Geordie had come up the steps now; a good-looking young fellow, and somehow touching, with his sulky mouth and his sulky blue eyes.
“Louisa!” said Mrs. Russell, in a threatening voice. “This is my son, George. Geordie, your Aunt Louisa!”
Poor Louisa said nothing at all, for fear of bursting into tears, but Geordie could be trusted to behave with decorum. He said something about this being an unexpected pleasure; said it punctiliously. But Mrs. Russell knew at once, by the tone of his voice, that he didn’t like this aunt.
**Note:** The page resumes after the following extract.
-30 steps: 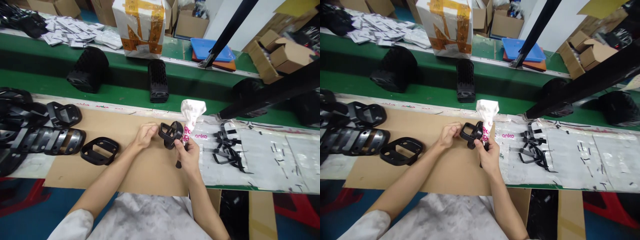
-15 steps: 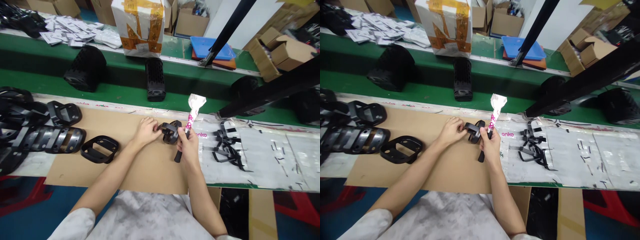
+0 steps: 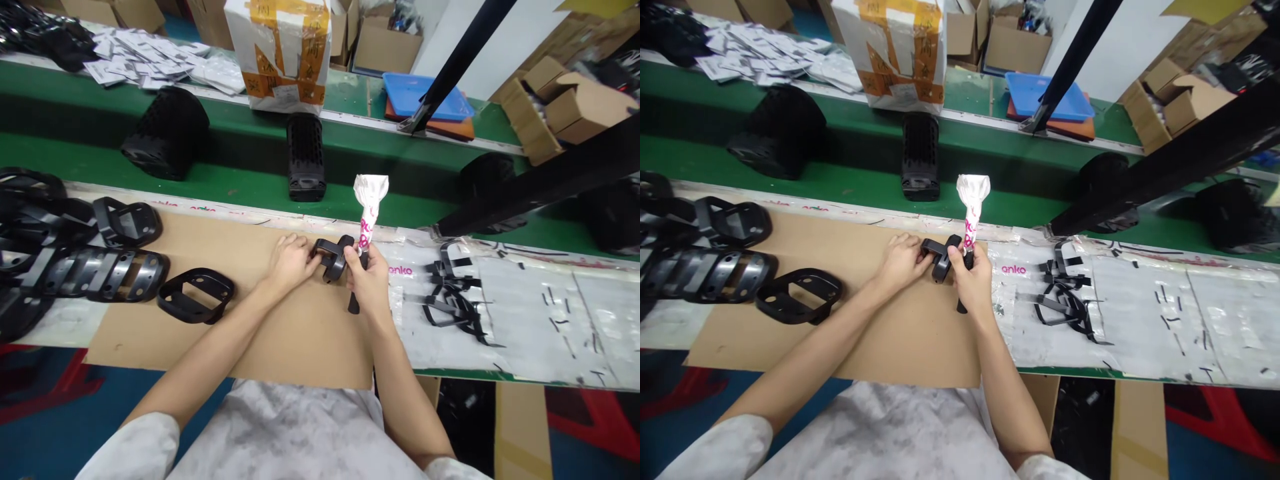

She saw him cast a quick glance at her lamentable untidiness.
“Are those your bags, out in the street?” he inquired. “Shan’t I get them?”
“Oh, no!” cried Louie. “Please don’t bother! I’ll get them!” And she made a sort of rush forward, which Mrs. Russell checked.
“Louie!” she said, sternly, and after Geordie had gone down the steps: “Louie! You must have more dignity!”